◆ Task objective ◆
For this exercise, return all the data word for word, with images left out.

(Records from a collection)
· · · · · · ·

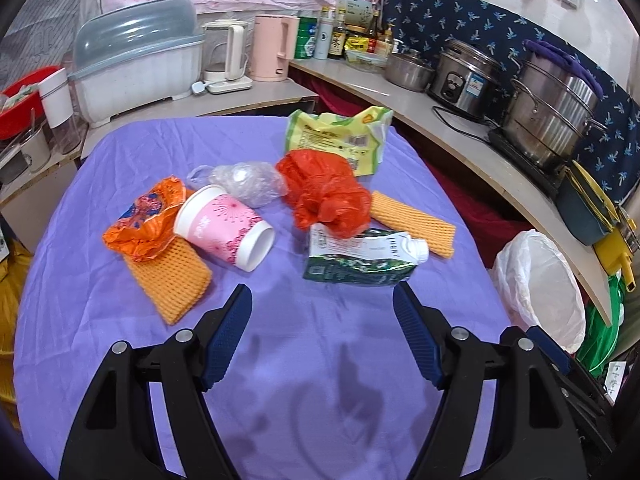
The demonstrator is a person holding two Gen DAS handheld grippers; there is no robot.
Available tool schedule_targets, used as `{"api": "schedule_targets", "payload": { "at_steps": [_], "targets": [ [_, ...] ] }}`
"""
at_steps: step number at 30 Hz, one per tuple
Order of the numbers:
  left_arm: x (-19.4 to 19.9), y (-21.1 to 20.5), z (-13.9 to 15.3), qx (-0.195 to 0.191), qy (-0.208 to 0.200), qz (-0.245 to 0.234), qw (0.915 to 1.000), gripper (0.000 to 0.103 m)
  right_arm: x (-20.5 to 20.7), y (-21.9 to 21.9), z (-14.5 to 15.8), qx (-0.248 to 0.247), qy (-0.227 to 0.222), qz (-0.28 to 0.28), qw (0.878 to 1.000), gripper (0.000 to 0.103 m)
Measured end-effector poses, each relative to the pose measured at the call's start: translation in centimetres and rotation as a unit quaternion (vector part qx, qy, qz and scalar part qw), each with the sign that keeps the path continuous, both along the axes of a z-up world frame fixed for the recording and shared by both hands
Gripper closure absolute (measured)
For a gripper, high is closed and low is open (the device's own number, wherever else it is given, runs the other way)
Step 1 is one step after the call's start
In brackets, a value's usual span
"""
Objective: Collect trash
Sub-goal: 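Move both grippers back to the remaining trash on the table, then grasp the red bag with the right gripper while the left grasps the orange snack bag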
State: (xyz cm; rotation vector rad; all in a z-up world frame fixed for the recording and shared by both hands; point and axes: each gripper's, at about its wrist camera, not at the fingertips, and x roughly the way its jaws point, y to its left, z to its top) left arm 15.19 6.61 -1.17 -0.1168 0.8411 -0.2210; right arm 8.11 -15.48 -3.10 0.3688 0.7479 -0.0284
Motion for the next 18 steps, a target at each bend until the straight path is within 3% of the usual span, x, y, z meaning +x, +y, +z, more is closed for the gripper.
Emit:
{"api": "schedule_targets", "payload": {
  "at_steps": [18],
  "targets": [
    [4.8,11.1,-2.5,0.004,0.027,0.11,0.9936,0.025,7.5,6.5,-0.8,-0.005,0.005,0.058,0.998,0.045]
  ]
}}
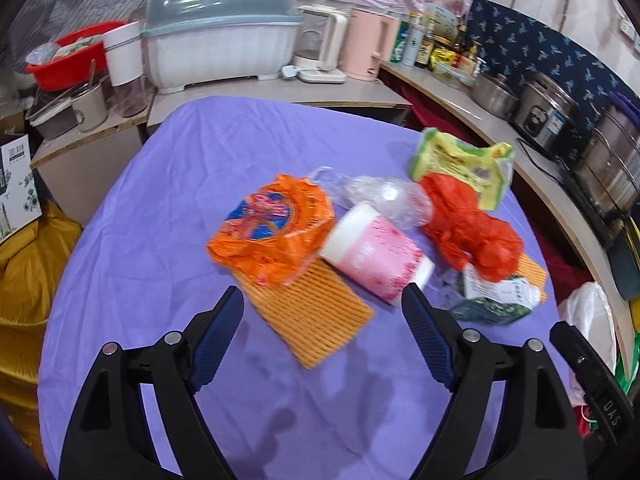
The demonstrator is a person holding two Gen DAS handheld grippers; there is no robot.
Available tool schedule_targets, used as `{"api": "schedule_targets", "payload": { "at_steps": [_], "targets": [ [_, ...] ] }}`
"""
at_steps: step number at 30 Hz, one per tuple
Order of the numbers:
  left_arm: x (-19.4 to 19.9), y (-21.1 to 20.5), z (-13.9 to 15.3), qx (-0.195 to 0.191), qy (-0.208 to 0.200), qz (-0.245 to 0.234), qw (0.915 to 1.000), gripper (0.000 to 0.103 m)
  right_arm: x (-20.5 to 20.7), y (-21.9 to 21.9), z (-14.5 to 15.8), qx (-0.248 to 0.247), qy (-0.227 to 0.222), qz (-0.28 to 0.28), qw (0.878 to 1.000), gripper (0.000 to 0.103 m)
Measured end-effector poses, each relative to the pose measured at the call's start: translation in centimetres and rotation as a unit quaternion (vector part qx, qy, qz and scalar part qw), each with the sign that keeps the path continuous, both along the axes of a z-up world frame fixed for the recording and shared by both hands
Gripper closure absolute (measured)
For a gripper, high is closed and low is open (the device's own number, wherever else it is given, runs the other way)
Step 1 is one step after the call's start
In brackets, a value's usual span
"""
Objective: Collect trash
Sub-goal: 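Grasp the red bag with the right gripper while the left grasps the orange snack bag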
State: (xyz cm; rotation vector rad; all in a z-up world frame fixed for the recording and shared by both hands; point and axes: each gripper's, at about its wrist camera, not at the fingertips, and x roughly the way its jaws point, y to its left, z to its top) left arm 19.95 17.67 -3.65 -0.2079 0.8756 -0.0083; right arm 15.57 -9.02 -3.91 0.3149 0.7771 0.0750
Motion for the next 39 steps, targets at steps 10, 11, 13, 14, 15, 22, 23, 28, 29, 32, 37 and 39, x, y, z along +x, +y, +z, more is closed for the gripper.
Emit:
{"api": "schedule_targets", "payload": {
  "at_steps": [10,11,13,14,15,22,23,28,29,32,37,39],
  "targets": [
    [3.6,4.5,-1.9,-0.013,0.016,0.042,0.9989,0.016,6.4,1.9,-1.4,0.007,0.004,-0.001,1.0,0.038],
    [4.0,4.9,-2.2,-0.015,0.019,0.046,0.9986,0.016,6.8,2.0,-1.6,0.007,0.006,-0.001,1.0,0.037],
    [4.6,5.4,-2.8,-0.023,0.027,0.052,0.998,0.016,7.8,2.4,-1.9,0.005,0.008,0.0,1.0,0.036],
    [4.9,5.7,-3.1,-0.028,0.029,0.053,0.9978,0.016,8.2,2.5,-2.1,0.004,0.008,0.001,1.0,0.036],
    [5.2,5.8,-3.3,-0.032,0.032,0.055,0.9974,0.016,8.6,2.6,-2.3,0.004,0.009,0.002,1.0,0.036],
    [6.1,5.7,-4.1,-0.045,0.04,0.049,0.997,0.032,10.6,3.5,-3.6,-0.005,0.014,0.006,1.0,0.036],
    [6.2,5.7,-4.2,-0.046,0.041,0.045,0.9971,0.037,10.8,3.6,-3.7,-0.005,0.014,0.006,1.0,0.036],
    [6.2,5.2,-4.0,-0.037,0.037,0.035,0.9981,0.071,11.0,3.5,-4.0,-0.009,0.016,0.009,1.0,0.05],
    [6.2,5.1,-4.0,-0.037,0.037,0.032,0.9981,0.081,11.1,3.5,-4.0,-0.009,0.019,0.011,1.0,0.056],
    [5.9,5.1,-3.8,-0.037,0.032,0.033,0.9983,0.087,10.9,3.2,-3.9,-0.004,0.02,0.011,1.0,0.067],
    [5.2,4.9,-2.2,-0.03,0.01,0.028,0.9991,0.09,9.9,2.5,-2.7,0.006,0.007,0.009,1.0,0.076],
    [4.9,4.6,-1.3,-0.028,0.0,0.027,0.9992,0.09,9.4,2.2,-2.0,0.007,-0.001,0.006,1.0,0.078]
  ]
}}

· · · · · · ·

◆ Exercise answer ◆
The demonstrator is a person holding two Gen DAS handheld grippers; there is no robot.
Available tool schedule_targets, used as `{"api": "schedule_targets", "payload": { "at_steps": [_], "targets": [ [_, ...] ] }}`
"""
at_steps: step number at 30 Hz, one per tuple
Order of the numbers:
  left_arm: x (-19.4 to 19.9), y (-21.1 to 20.5), z (-13.9 to 15.3), qx (-0.195 to 0.191), qy (-0.208 to 0.200), qz (-0.245 to 0.234), qw (0.915 to 1.000), gripper (0.000 to 0.103 m)
  right_arm: x (-20.5 to 20.7), y (-21.9 to 21.9), z (-14.5 to 15.8), qx (-0.248 to 0.247), qy (-0.227 to 0.222), qz (-0.28 to 0.28), qw (0.878 to 1.000), gripper (0.000 to 0.103 m)
Measured end-effector poses, each relative to the pose measured at the call's start: translation in centimetres and rotation as a unit quaternion (vector part qx, qy, qz and scalar part qw), each with the sign that keeps the path continuous, both along the axes of a z-up world frame fixed for the recording and shared by both hands
Gripper closure absolute (measured)
For a gripper, high is closed and low is open (the device's own number, wherever else it is given, runs the other way)
Step 1 is one step after the call's start
In brackets, a value's usual span
"""
Objective: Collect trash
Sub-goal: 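Move both grippers back to the remaining trash on the table, then grasp the red bag with the right gripper while the left grasps the orange snack bag
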State: (xyz cm; rotation vector rad; all in a z-up world frame fixed for the recording and shared by both hands; point and axes: each gripper's, at about its wrist camera, not at the fingertips, and x roughly the way its jaws point, y to its left, z to its top) left arm 15.19 6.61 -1.17 -0.1168 0.8411 -0.2210; right arm 8.11 -15.48 -3.10 0.3688 0.7479 -0.0284
Motion for the next 18 steps, a target at each bend until the straight path is within 3% of the usual span, x, y, z meaning +x, +y, +z, more is closed for the gripper.
Emit:
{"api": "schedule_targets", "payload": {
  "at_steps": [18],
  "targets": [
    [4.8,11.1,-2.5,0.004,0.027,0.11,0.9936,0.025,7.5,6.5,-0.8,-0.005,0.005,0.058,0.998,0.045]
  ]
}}
The demonstrator is a person holding two Gen DAS handheld grippers; there is no robot.
Available tool schedule_targets, used as `{"api": "schedule_targets", "payload": { "at_steps": [_], "targets": [ [_, ...] ] }}`
"""
at_steps: step number at 30 Hz, one per tuple
Order of the numbers:
  left_arm: x (-19.4 to 19.9), y (-21.1 to 20.5), z (-13.9 to 15.3), qx (-0.195 to 0.191), qy (-0.208 to 0.200), qz (-0.245 to 0.234), qw (0.915 to 1.000), gripper (0.000 to 0.103 m)
  right_arm: x (-20.5 to 20.7), y (-21.9 to 21.9), z (-14.5 to 15.8), qx (-0.248 to 0.247), qy (-0.227 to 0.222), qz (-0.28 to 0.28), qw (0.878 to 1.000), gripper (0.000 to 0.103 m)
Measured end-effector poses, each relative to the pose measured at the call's start: translation in centimetres and rotation as a unit quaternion (vector part qx, qy, qz and scalar part qw), each with the sign that keeps the path continuous, both along the axes of a z-up world frame fixed for the recording and shared by both hands
Gripper closure absolute (measured)
For a gripper, high is closed and low is open (the device's own number, wherever else it is given, runs the other way)
Step 1 is one step after the call's start
In brackets, a value's usual span
"""
Objective: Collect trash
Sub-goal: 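Grasp the red bag with the right gripper while the left grasps the orange snack bag
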State: (xyz cm; rotation vector rad; all in a z-up world frame fixed for the recording and shared by both hands; point and axes: each gripper's, at about its wrist camera, not at the fingertips, and x roughly the way its jaws point, y to its left, z to its top) left arm 19.95 17.67 -3.65 -0.2079 0.8756 -0.0083; right arm 15.57 -9.02 -3.91 0.3149 0.7771 0.0750
Motion for the next 39 steps, targets at steps 10, 11, 13, 14, 15, 22, 23, 28, 29, 32, 37 and 39, x, y, z along +x, +y, +z, more is closed for the gripper.
Emit:
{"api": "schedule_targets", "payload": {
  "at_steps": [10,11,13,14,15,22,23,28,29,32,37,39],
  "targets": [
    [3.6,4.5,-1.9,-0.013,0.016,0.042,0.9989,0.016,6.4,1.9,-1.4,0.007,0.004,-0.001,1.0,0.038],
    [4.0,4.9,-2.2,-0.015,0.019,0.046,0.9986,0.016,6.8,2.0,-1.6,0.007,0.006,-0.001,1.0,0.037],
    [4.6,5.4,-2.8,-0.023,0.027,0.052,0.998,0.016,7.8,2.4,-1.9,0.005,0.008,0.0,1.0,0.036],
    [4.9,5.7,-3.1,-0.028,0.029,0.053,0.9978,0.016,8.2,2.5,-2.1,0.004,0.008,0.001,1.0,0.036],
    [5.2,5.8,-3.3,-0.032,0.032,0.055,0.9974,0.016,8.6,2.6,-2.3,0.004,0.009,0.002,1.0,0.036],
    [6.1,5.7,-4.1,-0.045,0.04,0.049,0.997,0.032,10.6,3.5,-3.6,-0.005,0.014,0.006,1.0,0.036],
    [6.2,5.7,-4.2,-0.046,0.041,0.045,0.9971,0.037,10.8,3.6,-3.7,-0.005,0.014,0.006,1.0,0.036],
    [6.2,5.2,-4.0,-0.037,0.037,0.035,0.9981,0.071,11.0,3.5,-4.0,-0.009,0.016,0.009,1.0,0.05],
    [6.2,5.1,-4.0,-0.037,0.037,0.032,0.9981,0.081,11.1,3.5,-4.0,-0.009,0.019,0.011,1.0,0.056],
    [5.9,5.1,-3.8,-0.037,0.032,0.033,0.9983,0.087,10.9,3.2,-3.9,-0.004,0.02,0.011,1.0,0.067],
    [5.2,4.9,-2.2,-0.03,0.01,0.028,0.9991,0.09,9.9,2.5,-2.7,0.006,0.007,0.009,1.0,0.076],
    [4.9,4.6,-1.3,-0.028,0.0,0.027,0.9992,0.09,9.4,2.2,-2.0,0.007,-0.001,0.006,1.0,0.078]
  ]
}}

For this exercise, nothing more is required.